View Full Version : Filing
April 26th, 2007, 12:04 AM
I have a client who would like me to reform their methods of filing. Currently they use a directory structure to ensure certain criteria. I have suggested a database application might better server their needs. For example being able to search for files beginning with A from year 1999.
The company are chartered accountants.
They operate in a purely windows environment.
Are there any programs available that will make filing easier.
I am currently preparing to write a custom application.
April 26th, 2007, 07:19 AM
If you are proficient in using PHP and MySQL, I'd go with a simple PHP frontend to a standard MySQL database. MySQL using MyISAM has searching features, and a well crafted regular expression is more than enough to give an outstanding level of flexibility on your end, I'd imagine that the focus would largely be on keeping the client's financial records very secure. If you are willing to put more work into a 'nice' User Interface, you may wisht o offload the revision and access control work to a backend based on SVN or some such thing, with the end user entirely shielded from the less friendly features.
I hope this helps some, I can be more specific if you'd like.
April 26th, 2007, 08:34 AM
Thank you that was extremely helpful. Php and Sql was also my first suggestion. I am having trouble picturing what a use full interface would be.
1) new exel document
2) saved to storage server
3) details entered into sql via php front end.
If you would not mind being more specific I would be very thankful.
I am finding it hard to even imagine how to present the interface to the user to ensure that files are entered into the database.
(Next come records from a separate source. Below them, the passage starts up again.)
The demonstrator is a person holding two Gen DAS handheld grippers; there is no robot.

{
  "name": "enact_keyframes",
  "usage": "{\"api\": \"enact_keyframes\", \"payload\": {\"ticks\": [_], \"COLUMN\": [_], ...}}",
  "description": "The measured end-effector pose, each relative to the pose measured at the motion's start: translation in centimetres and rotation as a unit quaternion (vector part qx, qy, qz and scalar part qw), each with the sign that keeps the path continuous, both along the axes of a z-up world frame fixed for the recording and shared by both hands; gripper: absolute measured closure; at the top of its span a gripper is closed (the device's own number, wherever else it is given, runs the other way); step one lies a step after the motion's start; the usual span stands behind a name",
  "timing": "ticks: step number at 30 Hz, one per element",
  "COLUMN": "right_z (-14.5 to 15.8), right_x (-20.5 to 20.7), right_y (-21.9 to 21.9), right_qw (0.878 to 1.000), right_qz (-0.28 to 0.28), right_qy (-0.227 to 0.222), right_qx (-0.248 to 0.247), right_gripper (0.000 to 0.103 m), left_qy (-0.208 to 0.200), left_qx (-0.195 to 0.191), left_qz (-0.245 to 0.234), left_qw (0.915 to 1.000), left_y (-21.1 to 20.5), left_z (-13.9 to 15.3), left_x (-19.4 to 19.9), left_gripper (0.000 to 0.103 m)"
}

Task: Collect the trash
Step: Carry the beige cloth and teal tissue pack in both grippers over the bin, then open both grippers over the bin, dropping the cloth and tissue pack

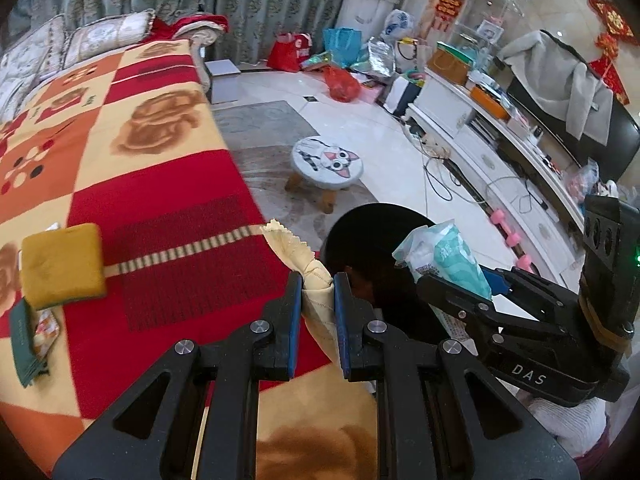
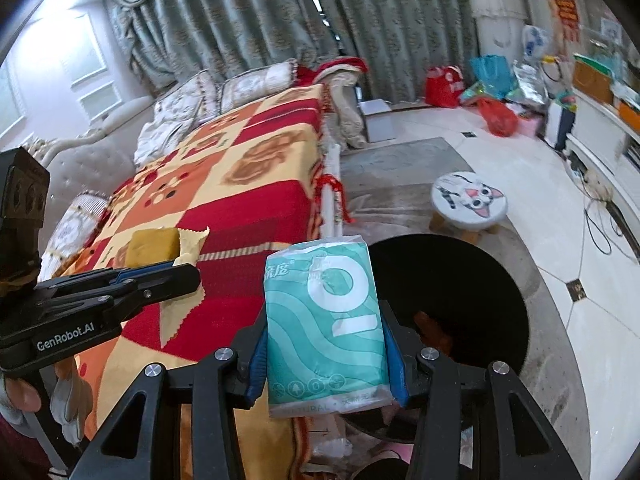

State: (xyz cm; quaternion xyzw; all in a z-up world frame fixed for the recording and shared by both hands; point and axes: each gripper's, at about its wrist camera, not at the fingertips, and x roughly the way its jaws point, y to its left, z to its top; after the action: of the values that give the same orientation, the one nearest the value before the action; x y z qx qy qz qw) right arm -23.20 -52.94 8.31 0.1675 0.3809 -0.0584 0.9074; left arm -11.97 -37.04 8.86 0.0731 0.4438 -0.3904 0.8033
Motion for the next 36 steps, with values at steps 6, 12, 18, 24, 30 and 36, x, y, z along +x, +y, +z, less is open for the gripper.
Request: {"api": "enact_keyframes", "payload": {"ticks": [6, 12, 18, 24, 30, 36], "right_z": [-0.2, -0.4, -0.7, -1.0, -1.5, -1.7], "right_x": [-0.6, -0.9, -1.2, -1.3, -1.1, -0.8], "right_y": [-1.8, -2.8, -3.5, -4.3, -4.9, -5.1], "right_qw": [1.0, 0.999, 0.999, 0.998, 0.998, 0.998], "right_qz": [-0.02, -0.033, -0.044, -0.054, -0.059, -0.061], "right_qy": [0.002, 0.003, 0.005, 0.006, 0.011, 0.012], "right_qx": [0.004, 0.007, 0.012, 0.019, 0.026, 0.03], "right_gripper": [0.057, 0.057, 0.057, 0.056, 0.056, 0.055], "left_qy": [0.004, 0.018, 0.04, 0.044, 0.049, 0.055], "left_qx": [-0.001, -0.008, -0.017, -0.013, -0.013, -0.02], "left_qz": [-0.012, -0.024, -0.035, -0.043, -0.045, -0.05], "left_qw": [0.9999, 0.9995, 0.9985, 0.998, 0.9977, 0.9971], "left_y": [-1.9, -3.1, -4.2, -5.3, -5.9, -6.1], "left_z": [-0.4, -0.8, -1.4, -2.1, -2.7, -3.0], "left_x": [-0.3, -0.2, 0.0, -0.3, -0.2, -0.1], "left_gripper": [0.09, 0.09, 0.09, 0.09, 0.09, 0.09]}}
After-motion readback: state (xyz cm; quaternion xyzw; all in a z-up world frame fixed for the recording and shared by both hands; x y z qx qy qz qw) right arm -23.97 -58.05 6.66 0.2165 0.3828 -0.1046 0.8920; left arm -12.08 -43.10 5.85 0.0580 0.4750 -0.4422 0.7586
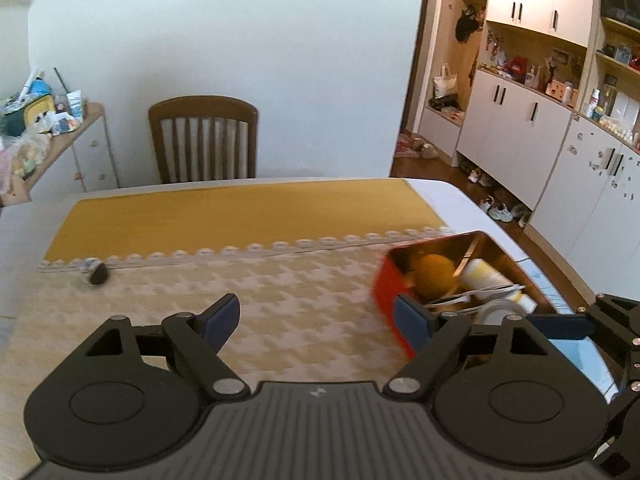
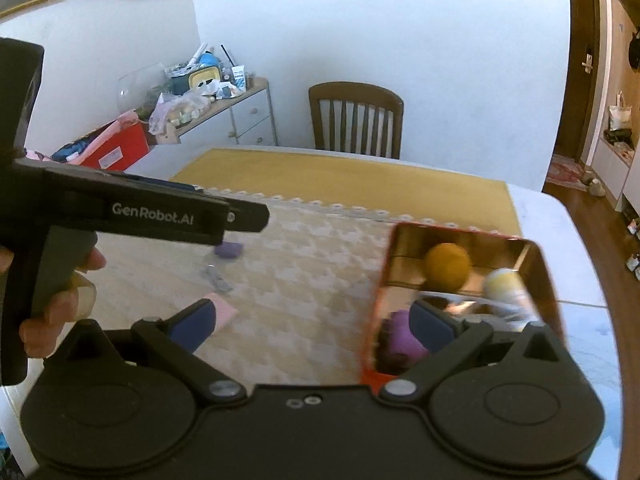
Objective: Organize rigid objects
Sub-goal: 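Open both tools to release the sunglasses and mirror, then withdraw, then grasp the black-capped small bottle with the left tool while the right tool grasps the pink sticky pad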
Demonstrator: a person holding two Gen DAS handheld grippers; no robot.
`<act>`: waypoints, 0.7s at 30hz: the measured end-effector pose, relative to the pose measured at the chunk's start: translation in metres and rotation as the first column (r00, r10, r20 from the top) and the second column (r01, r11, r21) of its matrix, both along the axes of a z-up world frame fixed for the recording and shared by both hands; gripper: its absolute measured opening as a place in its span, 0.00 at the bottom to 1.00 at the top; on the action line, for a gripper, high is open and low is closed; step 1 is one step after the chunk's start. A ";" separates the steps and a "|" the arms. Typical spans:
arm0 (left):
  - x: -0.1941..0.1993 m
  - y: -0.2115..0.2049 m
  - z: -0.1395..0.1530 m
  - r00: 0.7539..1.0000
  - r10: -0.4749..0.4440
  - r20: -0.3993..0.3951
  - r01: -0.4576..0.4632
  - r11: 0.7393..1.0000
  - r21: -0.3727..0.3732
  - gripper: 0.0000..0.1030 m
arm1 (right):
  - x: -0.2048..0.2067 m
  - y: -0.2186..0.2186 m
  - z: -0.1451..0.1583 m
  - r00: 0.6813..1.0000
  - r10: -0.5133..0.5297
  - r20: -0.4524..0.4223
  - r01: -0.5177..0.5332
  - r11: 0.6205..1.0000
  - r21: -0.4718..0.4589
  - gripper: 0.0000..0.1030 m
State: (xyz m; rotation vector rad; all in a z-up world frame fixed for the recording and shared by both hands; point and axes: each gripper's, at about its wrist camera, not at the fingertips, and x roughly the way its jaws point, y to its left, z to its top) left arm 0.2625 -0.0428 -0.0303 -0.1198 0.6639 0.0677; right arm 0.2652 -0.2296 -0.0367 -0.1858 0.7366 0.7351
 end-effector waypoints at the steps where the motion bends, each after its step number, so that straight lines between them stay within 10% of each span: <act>1: -0.002 0.010 0.000 1.000 0.005 0.003 -0.005 1.000 -0.001 0.82 | -0.002 0.006 -0.002 1.000 -0.001 -0.001 0.001 1.000 -0.002 1.00; 21: -0.004 0.184 -0.033 0.986 0.167 0.018 -0.167 0.985 0.031 0.82 | -0.021 0.124 -0.053 0.997 -0.040 -0.072 0.033 0.996 -0.085 0.97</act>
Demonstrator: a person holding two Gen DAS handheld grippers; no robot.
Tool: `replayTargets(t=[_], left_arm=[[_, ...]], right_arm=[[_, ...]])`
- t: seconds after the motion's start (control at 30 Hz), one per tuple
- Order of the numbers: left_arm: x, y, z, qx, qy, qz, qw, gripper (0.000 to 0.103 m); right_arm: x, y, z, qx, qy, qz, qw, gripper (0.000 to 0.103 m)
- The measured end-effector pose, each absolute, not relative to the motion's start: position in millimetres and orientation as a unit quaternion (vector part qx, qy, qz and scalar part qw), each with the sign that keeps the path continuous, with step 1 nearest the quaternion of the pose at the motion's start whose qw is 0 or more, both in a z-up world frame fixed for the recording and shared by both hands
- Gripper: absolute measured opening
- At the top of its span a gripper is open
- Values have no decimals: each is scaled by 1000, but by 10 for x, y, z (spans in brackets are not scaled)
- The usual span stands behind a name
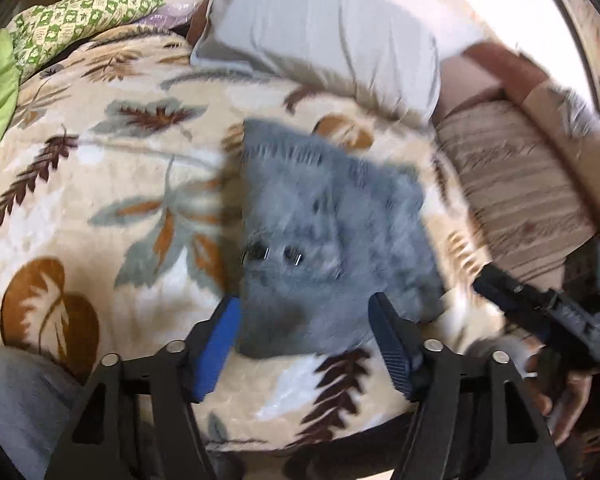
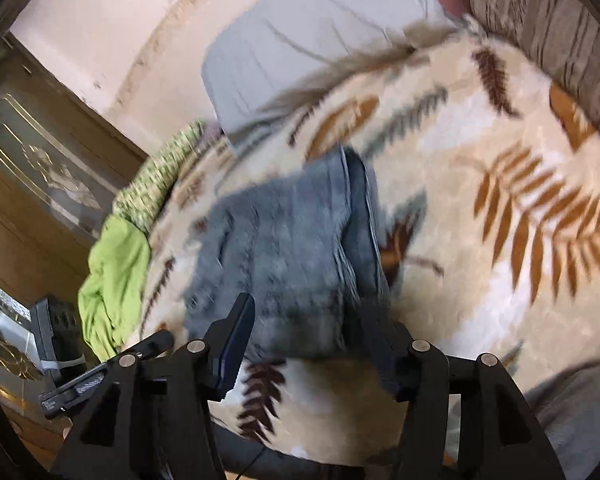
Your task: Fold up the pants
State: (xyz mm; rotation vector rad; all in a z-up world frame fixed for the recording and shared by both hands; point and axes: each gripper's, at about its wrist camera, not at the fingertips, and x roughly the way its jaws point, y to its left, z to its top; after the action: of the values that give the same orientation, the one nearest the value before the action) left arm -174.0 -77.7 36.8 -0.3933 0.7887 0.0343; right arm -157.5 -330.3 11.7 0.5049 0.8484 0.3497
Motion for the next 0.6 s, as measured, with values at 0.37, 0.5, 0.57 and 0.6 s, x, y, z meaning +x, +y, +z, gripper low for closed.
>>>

April 26th, 2007, 08:51 AM
say I set up a dedicated server to handle the filing. Something along the lines of a small VIA ITX integrated cpu box to minimize power consuption. An Ubuntu server install with php mysql and apache. Would it be possible using samba for the filing server to run a cron job on the php/sql filing script to update itself every morning and catalogue all the files that have been modified/created since the last cron update?
If this is possible could details of the author of the file also be gathered? If that is possible the script could email the author of the files with a list of required information every morning such as client name, year end etc.
I would like to separate the filing from the content. I.e there are already systems in place to ensure that data is not lost. It seems to me that having a filing server to index the "company shared folder" file locations would be the way to go.
April 26th, 2007, 10:16 AM
I think you could save yourself the trouble of having a specific file server by using a PHP/MySQL based file system. The document would be uploaded and all of the data stored in a MySQL BLOB field, and when you want to retrieve it you send the appropriate file headers out (e.g application/msword) and output the data from the MySQL table. By giving the right headers, it is interpreted together as the original MS Word document.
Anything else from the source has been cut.